Coyne began a railroad career as a telegraph operator for the Chicago, Milwaukee, St. Paul and Pacific Railroad. He subsequently worked as a telegraph operator for the Minneapolis and St. Louis Railway and Chicago, St. Paul, Minneapolis and Omaha Railway.

As Coyne advanced through into the ranks of management, positions he held included train dispatcher for the Minneapolis and St. Louis Railway and Chicago, St. Paul, Minneapolis and Omaha Railway and chief dispatcher for the Spokane Falls and Northern Railway. He later served as superintendent of the Virginia and Southwestern Railway in Bristol, Tennessee, followed by appointment as traffic manager of the Dominion Steel and Coal Corporation in Sydney, Nova Scotia. After his work in Nova Scotia, Coyne was appointed assistant to the president of the Lake Superior Corporation in Sault Ste. Marie, Ontario.

==Continued business career==
In 1904, Coyne joined the DuPont company as a traffic investigator in its development department. Later that year he was appointed manager of the traffic department, and in 1907 he was promoted to director of the commercial sales department. In 1914 he was elected a director of DuPont's DuPont Powder Company subsidiary and was appointed to its executive committee. In 1916 he was elected a vice president of Dupont Powder. In this position, he was in charge of military sales during World War I. In 1919 he resigned from DuPont Powder's executive committee and was appointed to the company's finance committee.

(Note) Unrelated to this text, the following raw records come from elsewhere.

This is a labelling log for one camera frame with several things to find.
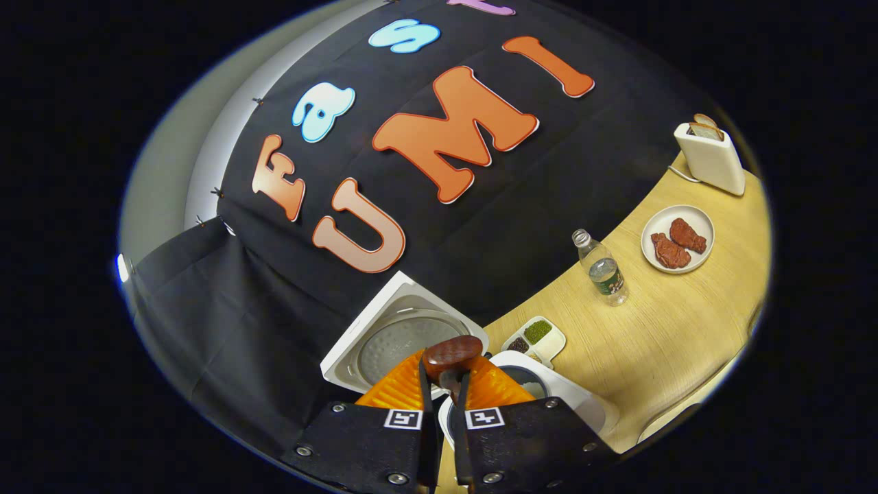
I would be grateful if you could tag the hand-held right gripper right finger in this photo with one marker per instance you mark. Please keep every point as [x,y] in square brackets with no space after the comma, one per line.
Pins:
[461,439]

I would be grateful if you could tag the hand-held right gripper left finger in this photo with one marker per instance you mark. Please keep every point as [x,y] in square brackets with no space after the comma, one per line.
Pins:
[432,425]

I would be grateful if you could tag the dark wooden spoon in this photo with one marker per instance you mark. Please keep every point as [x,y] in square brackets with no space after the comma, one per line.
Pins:
[449,353]

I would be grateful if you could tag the white rice cooker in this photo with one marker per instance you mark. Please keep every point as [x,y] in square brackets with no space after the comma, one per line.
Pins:
[398,343]

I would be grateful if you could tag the white divided seasoning dish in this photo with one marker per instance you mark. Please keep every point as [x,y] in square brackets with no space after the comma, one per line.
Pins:
[538,332]

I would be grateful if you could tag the clear plastic water bottle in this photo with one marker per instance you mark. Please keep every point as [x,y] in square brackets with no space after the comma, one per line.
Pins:
[603,271]

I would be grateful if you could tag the black backdrop cloth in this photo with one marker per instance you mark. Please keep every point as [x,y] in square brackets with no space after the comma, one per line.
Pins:
[206,329]

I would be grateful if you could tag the red meat piece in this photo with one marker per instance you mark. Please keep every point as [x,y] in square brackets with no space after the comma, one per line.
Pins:
[688,235]
[670,252]

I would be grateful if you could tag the white oval plate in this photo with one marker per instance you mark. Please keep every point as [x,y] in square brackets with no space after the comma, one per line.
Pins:
[658,219]

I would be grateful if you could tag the white toaster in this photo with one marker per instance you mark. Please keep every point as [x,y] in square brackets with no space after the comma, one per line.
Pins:
[717,165]

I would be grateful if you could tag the toast bread slice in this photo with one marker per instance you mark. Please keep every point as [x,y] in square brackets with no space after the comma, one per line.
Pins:
[704,117]
[703,132]

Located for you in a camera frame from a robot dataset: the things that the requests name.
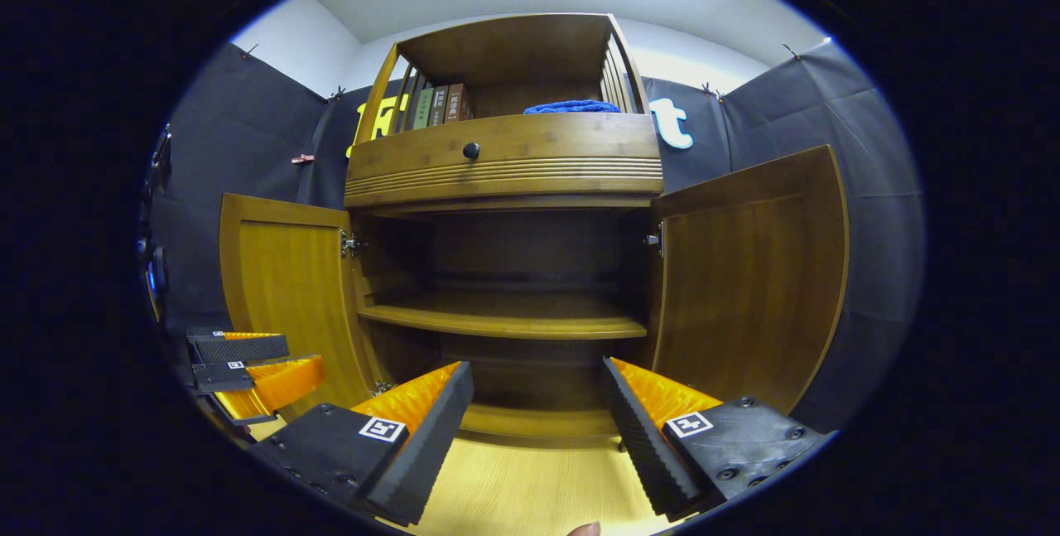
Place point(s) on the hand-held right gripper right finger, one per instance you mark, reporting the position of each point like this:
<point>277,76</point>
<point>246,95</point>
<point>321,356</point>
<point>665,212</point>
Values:
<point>646,453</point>

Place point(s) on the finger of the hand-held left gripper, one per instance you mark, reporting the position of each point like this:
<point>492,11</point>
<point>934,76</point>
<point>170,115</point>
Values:
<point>219,377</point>
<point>240,348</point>

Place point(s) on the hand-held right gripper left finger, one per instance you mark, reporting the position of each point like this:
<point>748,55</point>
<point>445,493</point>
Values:
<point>426,453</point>

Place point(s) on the wooden shoe cabinet door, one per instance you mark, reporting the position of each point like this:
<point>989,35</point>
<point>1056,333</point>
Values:
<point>286,287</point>
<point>745,287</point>

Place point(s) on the metal door hinge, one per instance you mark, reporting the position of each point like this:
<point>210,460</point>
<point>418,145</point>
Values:
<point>352,243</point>
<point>381,388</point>
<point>657,239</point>

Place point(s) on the wooden inner cabinet shelf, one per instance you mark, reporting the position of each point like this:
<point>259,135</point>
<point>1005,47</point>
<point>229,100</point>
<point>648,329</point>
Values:
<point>513,322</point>

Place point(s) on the black cloth clip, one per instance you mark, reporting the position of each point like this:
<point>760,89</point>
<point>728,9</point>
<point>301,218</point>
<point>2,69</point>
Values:
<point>248,50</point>
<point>710,91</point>
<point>791,50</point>
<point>335,93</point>

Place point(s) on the black drawer knob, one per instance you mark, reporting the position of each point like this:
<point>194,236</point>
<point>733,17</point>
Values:
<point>471,151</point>

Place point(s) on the grey-brown book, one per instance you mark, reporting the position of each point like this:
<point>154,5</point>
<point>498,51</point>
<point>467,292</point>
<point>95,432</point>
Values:
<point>439,106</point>

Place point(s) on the blue folded towel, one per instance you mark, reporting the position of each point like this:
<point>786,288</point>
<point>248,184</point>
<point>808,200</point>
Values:
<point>571,107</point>

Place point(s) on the black backdrop cloth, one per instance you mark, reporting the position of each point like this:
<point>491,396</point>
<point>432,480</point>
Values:
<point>778,118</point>

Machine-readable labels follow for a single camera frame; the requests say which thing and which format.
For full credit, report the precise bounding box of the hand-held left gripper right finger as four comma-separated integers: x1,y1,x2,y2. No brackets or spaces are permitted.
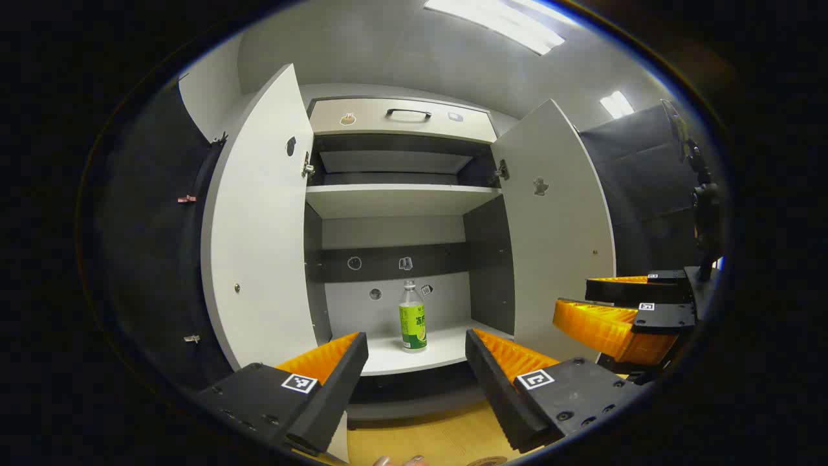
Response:
465,328,648,454

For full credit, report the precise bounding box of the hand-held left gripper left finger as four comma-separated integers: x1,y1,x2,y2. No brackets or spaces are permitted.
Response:
194,332,369,457

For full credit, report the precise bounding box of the white cabinet door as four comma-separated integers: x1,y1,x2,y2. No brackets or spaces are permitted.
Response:
201,63,350,464
490,99,616,363

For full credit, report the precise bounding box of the clear bottle green label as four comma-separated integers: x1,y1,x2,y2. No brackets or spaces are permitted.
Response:
399,280,428,353

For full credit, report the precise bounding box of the white and grey cabinet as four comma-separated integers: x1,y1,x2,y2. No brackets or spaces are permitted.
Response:
303,96,518,421

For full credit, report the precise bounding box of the white cabinet shelf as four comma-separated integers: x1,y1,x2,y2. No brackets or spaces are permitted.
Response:
305,184,502,219

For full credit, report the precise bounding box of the white cabinet drawer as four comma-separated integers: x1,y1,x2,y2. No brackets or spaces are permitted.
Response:
309,98,497,144

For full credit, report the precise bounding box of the black backdrop cloth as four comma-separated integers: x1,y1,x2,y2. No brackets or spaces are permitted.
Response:
579,104,703,279
97,81,224,389

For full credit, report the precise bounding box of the small ceiling light panel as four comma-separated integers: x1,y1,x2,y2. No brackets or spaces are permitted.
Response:
600,91,635,119

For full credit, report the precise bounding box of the long ceiling light panel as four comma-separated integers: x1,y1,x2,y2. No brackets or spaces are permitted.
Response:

In addition to his work with DuPont, Coyne was a director of Canadian Industries Limited, the Dunlop Tire & Rubber Company of Toronto, and the Farmers' Bank of Delaware. In addition, Coyne was head of the Every Evening Printing Company, which published The News Journal newspaper. He retired from his business interests in 1930.

==Political career==
Coyne was active in politics as a Democrat. He was elected a delegate to the 1920 Democratic National Convention, but business considerations prevented him from attending. Other delegates from Delaware attempted to obtain the vice presidential nomination for Willard Saulsbury Jr. and made use of Coyne's proxy vote, but were unsuccessful. Coyne received one vote for president on one ballot during the protracted nomination struggle at the 1924 Democratic National Convention.

In 1930, Coyne was a major contributor to the campaign fund of former Senator Thomas F. Bayard Jr., who was running for the Democratic nomination in hopes of returning to the Senate after losing his seat in 1928. Bayard's campaign was the subject of Congressional and media scrutiny because the cost of Bayard's campaign was by far the highest of any Senate race that year.

==Death and burial==
Coyne died in Wilmington, Delaware on November 1, 1933. He was buried at Cathedral Cemetery in Wilmington.

==Family==
Coyne was the husband of Sarah D. Coyne (1867–1922). They were the parents of two sons, W. Carroll Coyne and Philip Coyne.